Friday, September 24, 2010


I feel like I am surrounded with illness, but somehow I have avoided catching any of it. I've spent a lot of my time with my sickies. They rest, I knit. I'm making my first pair of knitted mittens. After scoping out lots of patterns on Ravelry, I picked "Whoville Mittens" by Linsaypai. I loved the care she took with her patterns and her mittens looked comfortable. I simply changed out the colors a bit.

A few weeks back the sick-o-rama started with Ellie's weeping sore that was almost 3" across on her scalp. She had hit her head on the banister to the stairs and injured herself. As it began to heal she scratched at it. The injury contracted a Staff infection. That day she called me from school telling me she was turning into a dinosaur. The infection had caused the lymph nodes on her neck to become swollen and hard. It looked like someone had pushed a line of peanut M&Ms under her skin. The nodes closer to her collar bone were large and swollen, looking like skin colored slugs. That was followed by a 102 degree fever. We saw the doctor the next day and got her on some amazing antibiotics. A day and a half later, Ethan became ill, too. Then two days later it was Larr who was sick. His was so bad that he needed Vicodin for the pain. They all finished all of their meds. On Sunday Ellie was back to feeling sick. By Sunday night it was clear that we needed to do something. Our friend who was a doctor recommended we take her to the ER since she had some of the signs for Meningitis. We called Kaiser and the nurse agreed. Ellie and I showed up at Children's at about 10:00 on Sunday evening. They could tell right away that she did not have Meningitis (what a relief that was!) but they thought she might have Mononucleosis. They told us to give her some probiotics and take her home. Two days later they called to say that she had strep, again. That most likely means that she done not have Mono. The Ethan became ill again and is back on stronger drugs. Now Larr has a swollen throat and is off to the doctors to get it checked out.

We've spent so much time at the doctor's office that I feel like they might be able to build a new wing from so many copays and filled prescriptions.

I am even surrounded by sickies in every class.

Still, I am feeling mostly okay, except for my throat, it is feeling a little funky...

Wednesday, September 22, 2010

Welshon Family Photo Highlights 2009

Here's a book I've been working on for a few months. It was a lot of fun to do last year's photos and see how much my family has grown up. Shutterfly sent an amazing coupon that I could not pass up. It was 50% off the cost of a book. It was worth staying up late a few nights to meet that deadline. This baby is 87 pages long.

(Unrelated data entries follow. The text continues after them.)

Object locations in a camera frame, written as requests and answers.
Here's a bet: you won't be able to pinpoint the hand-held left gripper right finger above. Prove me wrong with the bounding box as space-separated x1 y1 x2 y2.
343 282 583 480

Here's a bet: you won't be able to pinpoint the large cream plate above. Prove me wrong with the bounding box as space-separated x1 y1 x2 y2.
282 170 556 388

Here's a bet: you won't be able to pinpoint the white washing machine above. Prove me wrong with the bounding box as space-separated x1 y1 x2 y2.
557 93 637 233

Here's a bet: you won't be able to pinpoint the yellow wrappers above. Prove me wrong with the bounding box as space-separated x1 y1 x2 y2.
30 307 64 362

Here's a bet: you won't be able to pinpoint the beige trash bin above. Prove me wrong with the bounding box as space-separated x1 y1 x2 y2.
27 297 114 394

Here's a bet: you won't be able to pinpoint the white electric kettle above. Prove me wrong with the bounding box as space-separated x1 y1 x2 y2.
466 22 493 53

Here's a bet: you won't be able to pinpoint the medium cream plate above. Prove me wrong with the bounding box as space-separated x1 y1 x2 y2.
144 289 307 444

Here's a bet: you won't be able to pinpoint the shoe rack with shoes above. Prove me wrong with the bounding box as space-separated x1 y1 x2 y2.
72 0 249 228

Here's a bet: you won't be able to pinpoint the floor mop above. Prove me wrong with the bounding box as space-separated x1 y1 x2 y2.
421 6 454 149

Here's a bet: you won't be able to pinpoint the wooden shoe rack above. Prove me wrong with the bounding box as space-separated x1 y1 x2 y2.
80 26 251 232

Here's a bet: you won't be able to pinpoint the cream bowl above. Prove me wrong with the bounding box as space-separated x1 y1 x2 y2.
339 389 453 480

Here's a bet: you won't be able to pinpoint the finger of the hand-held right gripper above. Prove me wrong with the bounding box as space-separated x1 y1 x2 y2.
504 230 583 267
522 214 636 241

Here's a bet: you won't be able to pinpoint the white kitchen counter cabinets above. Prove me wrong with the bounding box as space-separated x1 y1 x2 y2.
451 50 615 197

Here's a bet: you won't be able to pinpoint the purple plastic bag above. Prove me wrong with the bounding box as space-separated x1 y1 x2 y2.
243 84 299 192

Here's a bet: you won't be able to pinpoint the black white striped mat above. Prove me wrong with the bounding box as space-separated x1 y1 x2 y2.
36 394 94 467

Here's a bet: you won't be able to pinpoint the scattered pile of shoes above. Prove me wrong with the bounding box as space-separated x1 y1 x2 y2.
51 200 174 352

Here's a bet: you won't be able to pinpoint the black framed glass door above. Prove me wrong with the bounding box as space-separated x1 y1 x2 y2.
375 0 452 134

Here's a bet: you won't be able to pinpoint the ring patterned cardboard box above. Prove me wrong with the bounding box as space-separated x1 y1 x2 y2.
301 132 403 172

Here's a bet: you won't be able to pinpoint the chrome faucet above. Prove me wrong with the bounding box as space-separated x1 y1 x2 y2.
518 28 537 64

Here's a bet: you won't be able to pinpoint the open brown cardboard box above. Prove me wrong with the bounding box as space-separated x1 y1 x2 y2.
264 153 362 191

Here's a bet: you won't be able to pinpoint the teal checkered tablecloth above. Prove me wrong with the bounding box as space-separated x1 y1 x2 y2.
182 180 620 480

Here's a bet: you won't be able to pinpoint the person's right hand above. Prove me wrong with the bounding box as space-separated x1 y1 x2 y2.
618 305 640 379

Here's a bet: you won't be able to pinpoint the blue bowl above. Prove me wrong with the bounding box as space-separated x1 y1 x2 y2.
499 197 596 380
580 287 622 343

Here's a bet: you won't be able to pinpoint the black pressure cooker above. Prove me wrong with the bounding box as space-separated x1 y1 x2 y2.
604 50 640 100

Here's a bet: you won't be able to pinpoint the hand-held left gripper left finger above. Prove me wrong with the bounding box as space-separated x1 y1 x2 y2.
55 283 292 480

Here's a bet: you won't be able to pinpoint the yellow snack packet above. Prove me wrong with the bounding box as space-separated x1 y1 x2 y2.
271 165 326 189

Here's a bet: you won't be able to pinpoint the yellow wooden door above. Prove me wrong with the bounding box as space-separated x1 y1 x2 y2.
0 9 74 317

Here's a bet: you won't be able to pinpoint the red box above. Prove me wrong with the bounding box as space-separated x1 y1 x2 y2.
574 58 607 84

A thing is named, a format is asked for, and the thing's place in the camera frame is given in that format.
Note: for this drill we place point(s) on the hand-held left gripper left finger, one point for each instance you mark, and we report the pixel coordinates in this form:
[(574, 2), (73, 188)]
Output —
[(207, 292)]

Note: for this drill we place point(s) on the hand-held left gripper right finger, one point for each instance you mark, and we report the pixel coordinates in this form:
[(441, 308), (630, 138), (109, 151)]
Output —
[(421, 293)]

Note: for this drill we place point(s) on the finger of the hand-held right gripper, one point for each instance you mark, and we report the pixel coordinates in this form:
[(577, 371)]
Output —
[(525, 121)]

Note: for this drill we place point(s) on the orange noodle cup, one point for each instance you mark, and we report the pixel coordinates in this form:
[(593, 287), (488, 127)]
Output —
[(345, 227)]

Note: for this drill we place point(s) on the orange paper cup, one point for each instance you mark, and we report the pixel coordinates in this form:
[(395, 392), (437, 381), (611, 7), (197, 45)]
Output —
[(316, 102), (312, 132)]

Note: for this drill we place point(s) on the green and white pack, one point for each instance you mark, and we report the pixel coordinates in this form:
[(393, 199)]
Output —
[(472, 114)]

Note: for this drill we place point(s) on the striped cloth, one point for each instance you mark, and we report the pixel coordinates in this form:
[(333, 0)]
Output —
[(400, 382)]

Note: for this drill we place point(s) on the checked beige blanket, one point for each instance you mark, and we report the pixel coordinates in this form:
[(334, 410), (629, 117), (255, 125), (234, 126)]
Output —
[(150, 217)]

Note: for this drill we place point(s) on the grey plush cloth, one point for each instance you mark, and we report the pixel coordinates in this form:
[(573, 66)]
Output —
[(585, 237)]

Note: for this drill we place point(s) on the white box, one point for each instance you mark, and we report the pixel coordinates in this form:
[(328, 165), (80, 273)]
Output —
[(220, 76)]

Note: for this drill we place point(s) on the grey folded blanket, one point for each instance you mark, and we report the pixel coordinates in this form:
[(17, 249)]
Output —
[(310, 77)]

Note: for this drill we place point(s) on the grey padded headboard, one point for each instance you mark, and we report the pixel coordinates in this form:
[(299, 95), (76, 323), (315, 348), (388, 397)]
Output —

Click here to view this photo book larger

Tuesday, September 14, 2010

A Linen Table Runner - The Joy of Creation and Repurposing Found Treasures

I was recently at a thrift store when I spied some really lovely linen jumper. They were not my size, but I love the look at them and touch them. They reminded me of my Aunt Kathy who frequently wears linen with style.
There were so many to choose from. It seems that retailers had sent in donations. I gathered a whole pile of linen jumpers, most of them brand new. I picked out four of them to make into a table runner. I have a very light oatmeal color, two more that are darker shades that carry hints of gray and offer a bit more texture. I also picked up a blue jumper with a blue jacket with a sparse floral print. It all came to a grand total of $12. I was thrilled. Even if I was willing to pay the usual price for linen I could not have found such a selection in any of our local fabric stores. I bought one of the dresses more for the buttons than the linen, but came to love the linen, too. I

I wanted to be sure that the table runner would be fully functional and not fussy so I ignored the usual instructions for linen and washed them all together just as I would wash our regular table clothes. Much to my amazement, I found that they did not shrink or become unruly.

I spent an evening cutting them up so that they would be easy to handle. I spent a morning pressing and starching them, figuring out the coloring sequence and cutting them into strips. I spent the afternoon putting the top together. It was so nice to lift the image I had in my head and lay it down onto the quilt.It is one of the joys of creation for me. I would make some parts and then lay other pieces down to audition them.

Moxy had to give his say, too. If he did not like it, he would use his paw to swipe it onto the floor where his brother Toby would trot away with it. Luckily, this did not happen too much this round.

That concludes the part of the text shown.